"People think I must be a very strange person. This is not correct. I have the heart of a small boy. It is in a jar on my desk." - Stephen King

Wednesday, September 24, 2014

Reading Response #2 Perfect

     This book is about four kids who are striving for perfection, but each of them have their own definition of the word. Whether it be Cara who is striving to overcome her parents high expectations without ending up like her twin Conner who attempted to commit suicide, Kendra who strives to have the perfect body by starving herself and exercise, Sean who wants to be the best at baseball and uses steroids to do so, or Andre who loves to dance but who's parents would never approve.

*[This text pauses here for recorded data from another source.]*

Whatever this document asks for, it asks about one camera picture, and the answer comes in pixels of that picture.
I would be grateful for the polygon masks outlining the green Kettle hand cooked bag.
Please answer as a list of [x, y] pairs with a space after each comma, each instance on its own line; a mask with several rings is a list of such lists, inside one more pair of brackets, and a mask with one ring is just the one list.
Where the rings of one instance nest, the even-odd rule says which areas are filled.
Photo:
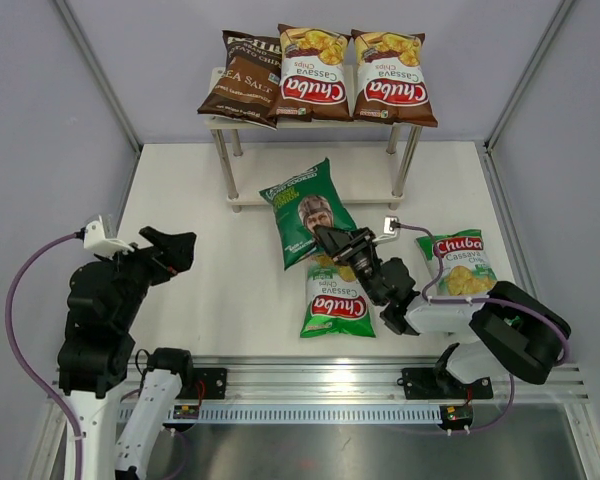
[[329, 158], [260, 190], [259, 195], [273, 210], [285, 270], [319, 249], [316, 226], [357, 229], [333, 183]]

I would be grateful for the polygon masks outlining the brown Chuba cassava bag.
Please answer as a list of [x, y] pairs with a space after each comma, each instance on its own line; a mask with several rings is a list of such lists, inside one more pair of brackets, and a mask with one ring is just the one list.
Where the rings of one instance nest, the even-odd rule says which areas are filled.
[[438, 126], [421, 67], [423, 33], [351, 31], [356, 52], [353, 118], [382, 124]]
[[280, 24], [278, 32], [281, 76], [269, 116], [305, 122], [351, 121], [344, 67], [351, 36], [286, 24]]

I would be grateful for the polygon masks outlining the brown Kettle sea salt bag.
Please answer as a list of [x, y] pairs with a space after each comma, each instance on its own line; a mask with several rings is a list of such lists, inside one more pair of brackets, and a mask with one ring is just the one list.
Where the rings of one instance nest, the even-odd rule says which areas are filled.
[[224, 30], [224, 71], [198, 114], [277, 128], [270, 113], [279, 93], [282, 52], [278, 37]]

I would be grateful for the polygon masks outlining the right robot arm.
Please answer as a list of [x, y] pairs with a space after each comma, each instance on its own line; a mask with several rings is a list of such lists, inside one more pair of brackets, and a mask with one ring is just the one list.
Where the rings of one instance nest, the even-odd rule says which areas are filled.
[[493, 396], [491, 381], [506, 375], [542, 385], [569, 357], [571, 328], [558, 314], [508, 281], [484, 294], [431, 296], [418, 290], [404, 262], [381, 260], [376, 247], [398, 238], [404, 224], [387, 217], [382, 235], [368, 228], [319, 226], [318, 245], [353, 270], [384, 324], [398, 335], [456, 336], [430, 367], [406, 367], [398, 380], [408, 400], [473, 400]]

     To the right is a picture of a girl with tape over her mouth saying, "I won't eat". This represents Kendra who starves herself in order to fit the image of perfection. She wants to be a model so perfection is all she can think about. This means she'll do anything to get the perfect body including starving herself and surgery.

 
     Teenagers all want to meet these impossible standards and in this book they find out sometimes what makes you perfect is what's on the inside. The very first page of the book states this very well it says,

     "How do you define a word without concrete meaning? To each his own, the saying goes, so why push to attain an ideal state of being no two people will agree is where you want to be? Faultless. Finished. Incomparable. People can never be these, and anyway, when did creating a flawless façade become a more vital goal then learning to love the person who lives inside your skin? The outside belongs to others. Only you should decide for you-what is perfect."

     Ellen Hopkins states that loving yourself is so much more important than what anyone else thinks. So don't strive for perfection. You should learn to love the person you are no matter what others think.